This movie takes a considerable risk with its premise. In an age of internet hate, where it’s so easy to jump on the bandwagon and send hateful comments directly to some of the most famous figures ever, Shephard has decided to make that hated public figure the protagonist of her film. Danni is a clout-chasing wannabe social media influencer working at a magazine. She is superficial, tone-deaf, and embodies the character who is typically the antagonist in many high school comedies. A person you would want to get hit by a bus is hardly the protagonist you would expect, but here she is, front and center.
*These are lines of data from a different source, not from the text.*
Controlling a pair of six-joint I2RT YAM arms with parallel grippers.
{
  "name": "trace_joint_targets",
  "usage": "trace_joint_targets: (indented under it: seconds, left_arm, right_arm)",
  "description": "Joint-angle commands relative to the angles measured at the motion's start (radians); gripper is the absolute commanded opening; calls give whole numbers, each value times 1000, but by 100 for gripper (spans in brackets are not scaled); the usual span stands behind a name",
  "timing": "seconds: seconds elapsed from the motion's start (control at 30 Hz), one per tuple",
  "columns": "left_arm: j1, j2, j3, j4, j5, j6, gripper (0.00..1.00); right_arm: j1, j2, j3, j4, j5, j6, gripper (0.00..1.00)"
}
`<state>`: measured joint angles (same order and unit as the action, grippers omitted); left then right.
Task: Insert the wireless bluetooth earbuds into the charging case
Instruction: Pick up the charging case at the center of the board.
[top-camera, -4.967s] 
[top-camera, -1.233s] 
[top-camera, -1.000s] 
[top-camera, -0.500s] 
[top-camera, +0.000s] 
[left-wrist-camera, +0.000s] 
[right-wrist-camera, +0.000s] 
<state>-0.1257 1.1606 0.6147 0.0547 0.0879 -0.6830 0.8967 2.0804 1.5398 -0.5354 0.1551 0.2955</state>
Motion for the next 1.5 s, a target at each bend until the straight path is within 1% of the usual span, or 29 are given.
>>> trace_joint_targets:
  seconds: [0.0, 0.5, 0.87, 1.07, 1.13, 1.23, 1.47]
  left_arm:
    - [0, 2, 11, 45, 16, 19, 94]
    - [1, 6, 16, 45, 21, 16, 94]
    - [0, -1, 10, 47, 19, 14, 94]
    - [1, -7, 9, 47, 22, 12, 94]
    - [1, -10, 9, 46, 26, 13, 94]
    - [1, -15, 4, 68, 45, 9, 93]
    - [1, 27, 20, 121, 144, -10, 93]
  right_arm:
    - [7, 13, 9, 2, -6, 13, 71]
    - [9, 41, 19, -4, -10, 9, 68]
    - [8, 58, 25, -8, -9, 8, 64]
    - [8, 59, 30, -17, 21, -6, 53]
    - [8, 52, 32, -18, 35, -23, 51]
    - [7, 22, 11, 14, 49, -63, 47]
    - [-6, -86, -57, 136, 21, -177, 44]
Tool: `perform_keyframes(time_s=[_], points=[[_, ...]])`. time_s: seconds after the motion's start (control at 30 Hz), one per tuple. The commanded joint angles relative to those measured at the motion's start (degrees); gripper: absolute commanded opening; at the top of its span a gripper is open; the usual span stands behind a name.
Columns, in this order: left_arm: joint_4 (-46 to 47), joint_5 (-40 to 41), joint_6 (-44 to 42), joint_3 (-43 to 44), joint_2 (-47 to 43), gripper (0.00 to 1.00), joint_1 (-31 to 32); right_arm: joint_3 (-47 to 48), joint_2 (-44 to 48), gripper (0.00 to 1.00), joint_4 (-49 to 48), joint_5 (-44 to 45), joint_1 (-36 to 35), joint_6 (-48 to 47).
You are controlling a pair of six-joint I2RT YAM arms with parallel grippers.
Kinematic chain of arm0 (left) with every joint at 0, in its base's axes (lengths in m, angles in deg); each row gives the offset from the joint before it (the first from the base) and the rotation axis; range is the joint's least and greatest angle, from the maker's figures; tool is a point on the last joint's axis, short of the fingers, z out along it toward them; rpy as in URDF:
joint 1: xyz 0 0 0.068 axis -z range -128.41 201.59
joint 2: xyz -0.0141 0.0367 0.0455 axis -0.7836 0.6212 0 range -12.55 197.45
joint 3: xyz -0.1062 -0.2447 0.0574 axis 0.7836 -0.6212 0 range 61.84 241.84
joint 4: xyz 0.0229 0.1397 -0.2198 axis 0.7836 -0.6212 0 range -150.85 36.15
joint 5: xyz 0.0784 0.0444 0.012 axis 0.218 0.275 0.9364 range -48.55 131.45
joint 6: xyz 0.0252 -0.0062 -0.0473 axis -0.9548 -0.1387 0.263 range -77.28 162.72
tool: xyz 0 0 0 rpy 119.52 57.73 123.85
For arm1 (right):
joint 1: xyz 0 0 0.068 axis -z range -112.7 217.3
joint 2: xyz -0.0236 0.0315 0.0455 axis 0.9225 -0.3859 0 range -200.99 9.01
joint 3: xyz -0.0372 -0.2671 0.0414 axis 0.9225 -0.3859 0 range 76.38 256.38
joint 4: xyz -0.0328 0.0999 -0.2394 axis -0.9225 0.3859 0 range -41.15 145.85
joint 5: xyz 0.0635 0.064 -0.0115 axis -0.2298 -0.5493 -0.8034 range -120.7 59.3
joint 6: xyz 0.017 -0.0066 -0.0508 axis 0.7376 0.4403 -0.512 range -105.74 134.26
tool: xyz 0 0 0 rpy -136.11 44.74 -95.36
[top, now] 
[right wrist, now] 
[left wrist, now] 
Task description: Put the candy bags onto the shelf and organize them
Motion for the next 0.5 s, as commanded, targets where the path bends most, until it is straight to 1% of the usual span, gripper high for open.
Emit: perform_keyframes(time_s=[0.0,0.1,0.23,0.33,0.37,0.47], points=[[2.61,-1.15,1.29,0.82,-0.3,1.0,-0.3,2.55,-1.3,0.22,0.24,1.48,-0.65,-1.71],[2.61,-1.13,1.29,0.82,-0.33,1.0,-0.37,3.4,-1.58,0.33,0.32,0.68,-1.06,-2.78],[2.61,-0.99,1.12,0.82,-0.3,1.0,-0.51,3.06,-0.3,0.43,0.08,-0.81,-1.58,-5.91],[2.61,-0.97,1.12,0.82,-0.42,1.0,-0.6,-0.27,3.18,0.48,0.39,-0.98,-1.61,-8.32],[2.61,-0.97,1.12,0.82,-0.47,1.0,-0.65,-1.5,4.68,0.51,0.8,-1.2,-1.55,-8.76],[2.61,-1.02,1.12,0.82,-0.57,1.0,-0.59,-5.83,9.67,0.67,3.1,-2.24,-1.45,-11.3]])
As she struggles to get the fame she is looking for, she Photoshops a few pictures of herself pretending to be on a writer’s retreat in Paris. Her attempt at fame ends up victorious, but not in the way she had hoped. A surprising inciting event kicks off a long series of lies, deceptions, and acts of activism. The setup is outrageous, but the movie doesn’t always commit to that nature, creating a tonally inconsistent experience. A film with a fun first act filled with 2022 lingo ultimately does not amount to something worthwhile.

This is a black comedy that deals with real-life issues. While many filmmakers have taken their shot at the genre before, Shephard does it in a way that feels more puzzling than entertaining. Many scenes in the second act miss the opportunity for all the comedy, irony, and tension that comes out of a movie where the protagonist lies in almost every scene she’s in. The dialogue doesn’t always pop the way it should, and the movie isn’t nearly as funny as it could be. Part of this is a result of the film trying to be too many things simultaneously.

Not Okay can be a strange tonal balance between a lighthearted comedy and a piercing drama about real-life American politics. This is exemplified the most by the two supporting characters of the film. One of them is Colin (Dylan O’Brien), a successful influencer whom Danni takes an interest in. His performance, complete with vape and an interesting speaking pattern, is straight out of a comedy and proves to be entertaining in all the right ways. However, Danni befriends another character named Rowan (Mia Isaac), a young activist who survived a school shooting. She provides much of the film’s dramatic weight with her tragic backstory and the growing relationship between Rowan and Danni.

While both supporting performances are phenomenal, they feel like they belong in different movies. Colin would be great in a stoner comedy, and Rowan would be great in a political drama. Regardless, they are both excellent in their roles. Deutch is also pitch-perfect as her character, who gets the audience behind her despite being so unlikable. As this is Deutch and O’Brien’s second paired on-screen outing this year after The Outfit, these two bring chemistry into the film, and their characters’ relationship is fun.

Not Okay ultimately would have benefitted from picking one lane and sticking with it. Many scenes feel out of place, such a recurring idea where Danni is haunted by visions of an antagonist, which almost feels like a psychological thriller. There were many different routes for Shephard to take, and she did all of them. The movie smashes to credits earlier than you would expect, and the ultimate result is an occasionally entertaining movie that never quite succeeds at everything it wants to be.